§ **Task statement**
Locate each line below that includes "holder" and reproduce it.

§ **Data provided**
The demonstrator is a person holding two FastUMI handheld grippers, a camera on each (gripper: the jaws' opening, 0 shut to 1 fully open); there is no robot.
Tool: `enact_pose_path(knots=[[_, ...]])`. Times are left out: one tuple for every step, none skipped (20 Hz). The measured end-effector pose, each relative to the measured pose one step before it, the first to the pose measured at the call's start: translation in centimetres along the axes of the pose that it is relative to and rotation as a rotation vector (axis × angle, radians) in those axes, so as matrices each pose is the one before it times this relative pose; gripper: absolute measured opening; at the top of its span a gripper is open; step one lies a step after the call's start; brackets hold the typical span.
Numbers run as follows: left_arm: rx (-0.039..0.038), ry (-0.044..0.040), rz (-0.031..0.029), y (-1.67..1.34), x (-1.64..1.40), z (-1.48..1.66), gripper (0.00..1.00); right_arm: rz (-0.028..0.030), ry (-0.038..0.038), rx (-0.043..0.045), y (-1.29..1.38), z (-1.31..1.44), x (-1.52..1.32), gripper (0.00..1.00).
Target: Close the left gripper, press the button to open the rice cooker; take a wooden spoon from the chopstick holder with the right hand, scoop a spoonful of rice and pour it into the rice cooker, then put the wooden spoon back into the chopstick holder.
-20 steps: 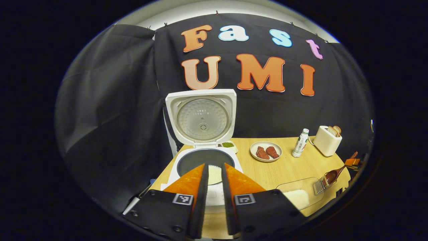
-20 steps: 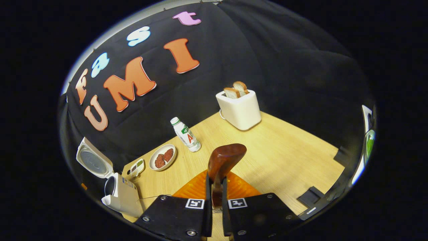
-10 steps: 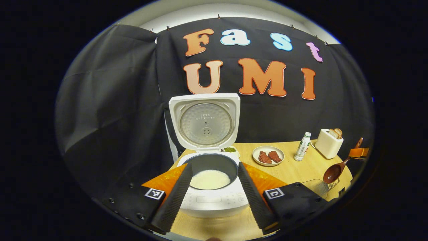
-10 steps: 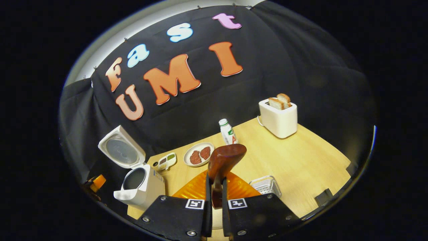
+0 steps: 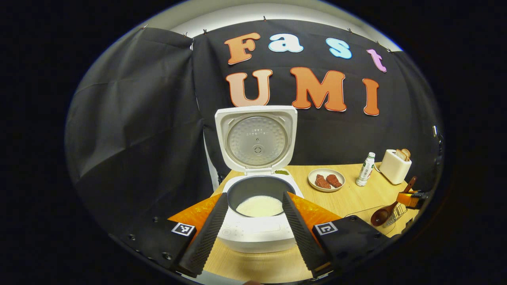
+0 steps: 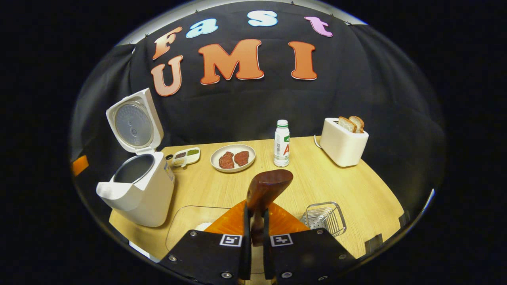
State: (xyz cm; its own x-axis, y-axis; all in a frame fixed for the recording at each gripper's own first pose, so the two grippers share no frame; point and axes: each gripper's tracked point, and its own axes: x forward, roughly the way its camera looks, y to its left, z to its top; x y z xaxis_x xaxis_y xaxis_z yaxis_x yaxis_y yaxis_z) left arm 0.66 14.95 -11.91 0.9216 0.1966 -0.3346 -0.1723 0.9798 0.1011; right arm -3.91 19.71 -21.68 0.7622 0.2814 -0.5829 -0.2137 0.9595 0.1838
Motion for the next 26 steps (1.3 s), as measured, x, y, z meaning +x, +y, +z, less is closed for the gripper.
enact_pose_path(knots=[[-0.00376, 0.00565, 0.00503, 0.143, 0.012, -0.233, 0.92, -0.02670, -0.01006, -0.02145, -0.075, -0.465, 0.496, 0.12], [-0.00172, 0.00331, 0.00389, 0.135, -0.072, -0.092, 0.92, -0.01354, -0.00344, -0.03091, 0.328, -0.677, 0.184, 0.11], [-0.00028, 0.00008, 0.00630, 0.139, -0.026, -0.194, 0.92, -0.00726, -0.00677, -0.04005, 0.412, -0.550, 0.168, 0.12], [0.00145, 0.00207, 0.00245, 0.133, -0.052, -0.154, 0.93, -0.00284, -0.00617, -0.04278, 0.521, -0.654, -0.114, 0.12], [0.00229, 0.00710, 0.00455, 0.208, -0.004, -0.358, 0.94, 0.00262, -0.01664, -0.04194, 0.475, -0.327, -0.102, 0.12], [0.00219, 0.01381, 0.00419, 0.107, 0.068, -0.358, 0.93, 0.00464, -0.01688, -0.02979, 0.625, -0.283, -0.293, 0.12], [0.00040, 0.01500, 0.00724, 0.318, 0.079, -0.462, 0.93, 0.00395, 0.00266, 0.01640, 0.613, -0.543, -0.119, 0.12], [-0.00087, 0.00902, 0.00520, 0.234, 0.051, -0.299, 0.94, 0.00480, 0.02049, 0.02666, 0.634, -1.020, -0.093, 0.12], [0.00080, 0.00523, 0.00578, 0.190, 0.079, -0.194, 0.92, -0.00032, -0.00789, 0.00328, 0.299, -0.158, -0.137, 0.12], [0.00190, 0.00645, 0.00695, 0.348, 0.085, -0.175, 0.93, 0.00184, 0.00171, -0.00385, 0.079, 0.062, 0.227, 0.12], [0.00094, 0.00942, 0.00405, 0.278, 0.015, -0.327, 0.92, -0.00095, -0.00337, 0.00092, 0.283, 0.298, -0.095, 0.12], [0.00002, 0.01190, 0.00166, 0.236, 0.162, -0.221, 0.93, 0.00160, 0.01061, 0.00920, 0.319, -0.292, -0.158, 0.12], [-0.00002, 0.01012, 0.00036, 0.229, 0.190, -0.234, 0.94, 0.00125, 0.00059, 0.00611, 0.375, -0.030, -0.167, 0.12], [0.00108, 0.00787, 0.00060, 0.164, 0.180, -0.135, 0.93, 0.00823, 0.00957, 0.00797, 0.420, -0.206, -0.097, 0.12], [0.00299, 0.00383, -0.00009, 0.150, 0.166, -0.124, 0.93, 0.02054, 0.01388, 0.02559, 0.750, -0.234, -0.164, 0.12], [0.00529, 0.00214, -0.00258, -0.009, 0.193, 0.048, 0.93, 0.03327, 0.02147, 0.02820, 1.046, -0.681, 0.038, 0.12], [0.00409, 0.00074, -0.00493, -0.024, -0.064, -0.211, 0.93, 0.01339, -0.00042, 0.00210, 0.569, 0.602, -0.172, 0.12], [0.00231, 0.00038, -0.00741, -0.035, 0.017, -0.056, 0.94, 0.00834, 0.00813, -0.00474, 0.453, -0.455, -0.111, 0.12], [0.00266, 0.00067, -0.00734, -0.094, 0.009, -0.027, 0.93, 0.00110, 0.00536, 0.00742, 0.253, -0.017, -0.083, 0.12], [0.00352, -0.00096, -0.00683, -0.023, 0.061, 0.051, 0.93, 0.00076, 0.01479, 0.01741, 0.109, -0.069, 0.022, 0.12], [0.00446, -0.00266, -0.00792, -0.083, 0.087, 0.015, 0.95, 0.00121, 0.01818, 0.03111, 0.013, -0.050, -0.011, 0.12], [0.00552, -0.00106, -0.00783, -0.066, 0.113, 0.055, 0.95, 0.00155, 0.01780, 0.03898, -0.022, 0.037, 0.090, 0.12], [0.00626, 0.00038, -0.00611, 0.009, 0.204, -0.001, 0.93, 0.00494, 0.01484, 0.04086, -0.022, 0.244, 0.001, 0.12], [0.00588, 0.00350, -0.00344, 0.090, 0.165, 0.057, 0.93, 0.00529, 0.01681, 0.03944, 0.041, 0.118, 0.098, 0.12], [0.00349, 0.00202, -0.00296, 0.130, 0.343, -0.052, 0.94, 0.00334, 0.00697, 0.03735, -0.040, 0.189, 0.119, 0.12], [0.00117, 0.00098, -0.00165, 0.025, 0.391, 0.037, 0.94, 0.00039, 0.00459, 0.01473, -0.078, 0.212, 0.092, 0.12]])
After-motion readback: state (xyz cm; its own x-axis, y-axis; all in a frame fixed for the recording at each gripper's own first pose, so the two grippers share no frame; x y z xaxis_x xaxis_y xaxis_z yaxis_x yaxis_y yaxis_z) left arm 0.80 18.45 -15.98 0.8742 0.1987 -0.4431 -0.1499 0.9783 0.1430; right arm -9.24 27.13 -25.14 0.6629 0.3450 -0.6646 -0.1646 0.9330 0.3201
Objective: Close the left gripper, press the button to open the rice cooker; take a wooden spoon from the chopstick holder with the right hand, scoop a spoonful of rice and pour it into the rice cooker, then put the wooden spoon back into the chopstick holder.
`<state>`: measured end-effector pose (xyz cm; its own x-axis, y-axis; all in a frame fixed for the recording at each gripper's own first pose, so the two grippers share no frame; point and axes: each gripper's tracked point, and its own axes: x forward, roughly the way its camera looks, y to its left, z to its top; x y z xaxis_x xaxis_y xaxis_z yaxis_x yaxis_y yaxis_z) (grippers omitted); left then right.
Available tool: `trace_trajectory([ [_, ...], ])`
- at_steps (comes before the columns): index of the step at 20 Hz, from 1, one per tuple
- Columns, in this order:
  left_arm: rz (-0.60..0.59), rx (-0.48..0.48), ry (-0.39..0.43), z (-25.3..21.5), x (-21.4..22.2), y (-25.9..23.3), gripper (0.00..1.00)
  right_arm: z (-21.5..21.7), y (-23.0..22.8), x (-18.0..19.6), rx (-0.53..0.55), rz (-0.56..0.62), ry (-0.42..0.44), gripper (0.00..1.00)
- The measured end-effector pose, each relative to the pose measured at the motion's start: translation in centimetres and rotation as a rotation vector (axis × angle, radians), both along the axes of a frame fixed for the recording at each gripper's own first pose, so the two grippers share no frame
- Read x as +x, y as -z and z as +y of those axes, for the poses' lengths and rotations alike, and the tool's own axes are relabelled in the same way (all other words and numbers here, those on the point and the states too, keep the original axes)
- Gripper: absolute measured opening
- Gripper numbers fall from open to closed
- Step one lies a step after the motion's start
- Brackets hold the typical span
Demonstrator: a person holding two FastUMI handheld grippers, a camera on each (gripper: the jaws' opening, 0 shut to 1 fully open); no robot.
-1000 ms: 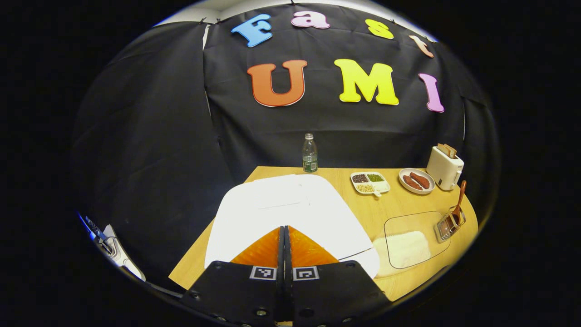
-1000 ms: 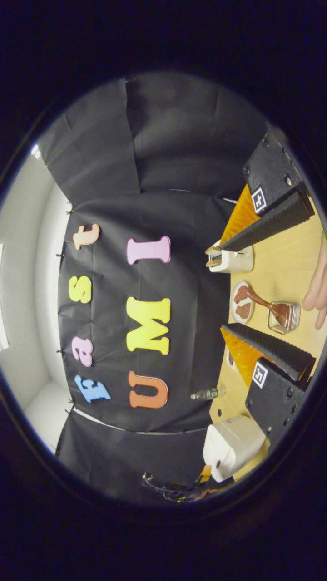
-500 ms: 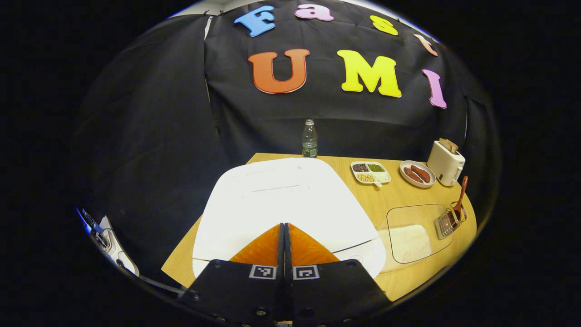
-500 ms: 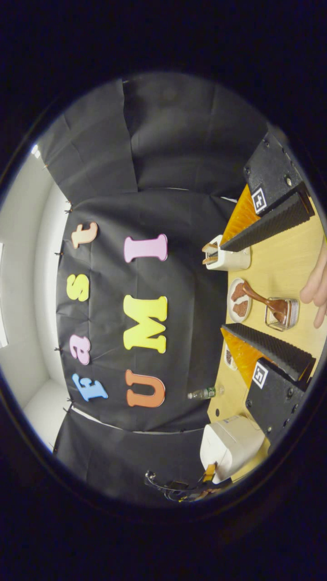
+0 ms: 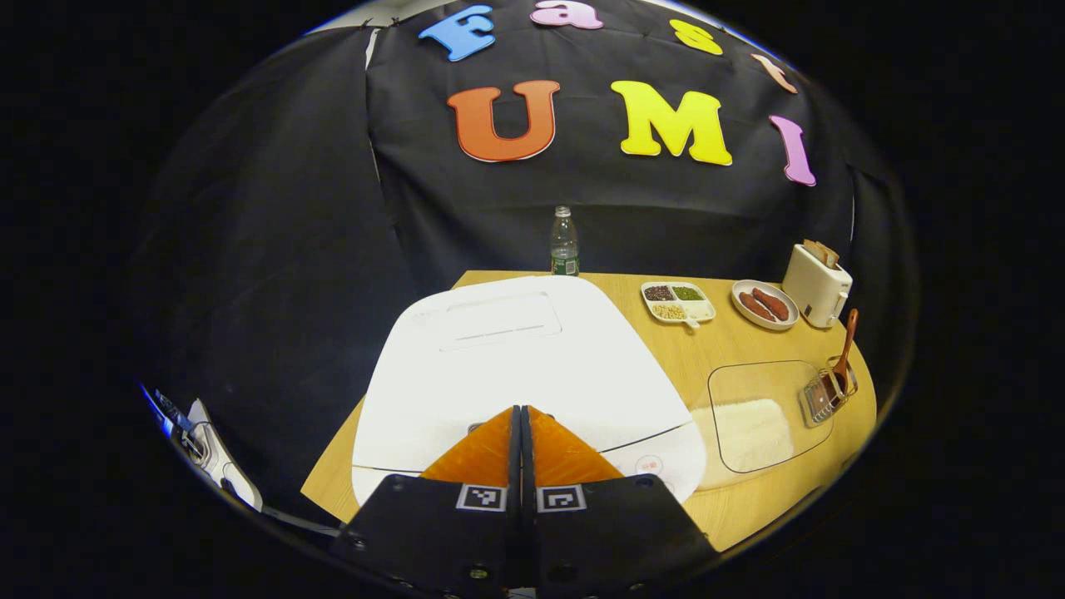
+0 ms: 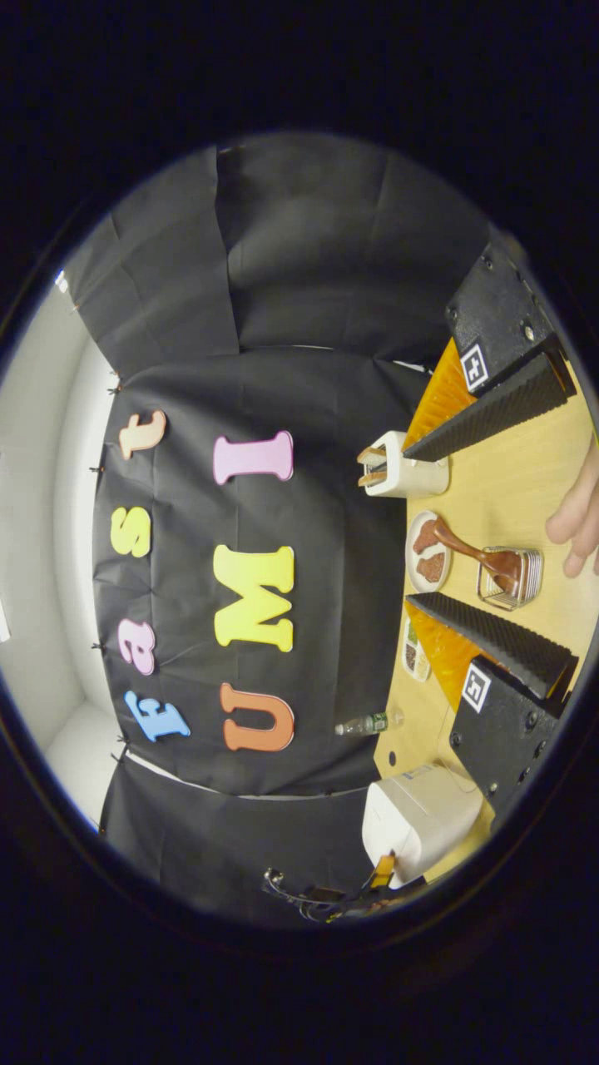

§ **Task solution**
Target: Close the left gripper, press the button to open the rice cooker; take a wooden spoon from the chopstick holder with the right hand, scoop a spoonful of rice and pour it into the rice cooker, then put the wooden spoon back into the chopstick holder.
Objective: Close the left gripper, press the button to open the rice cooker; take a wooden spoon from the chopstick holder with the right hand, scoop a spoonful of rice and pour it into the rice cooker, then put the wooden spoon back into the chopstick holder.

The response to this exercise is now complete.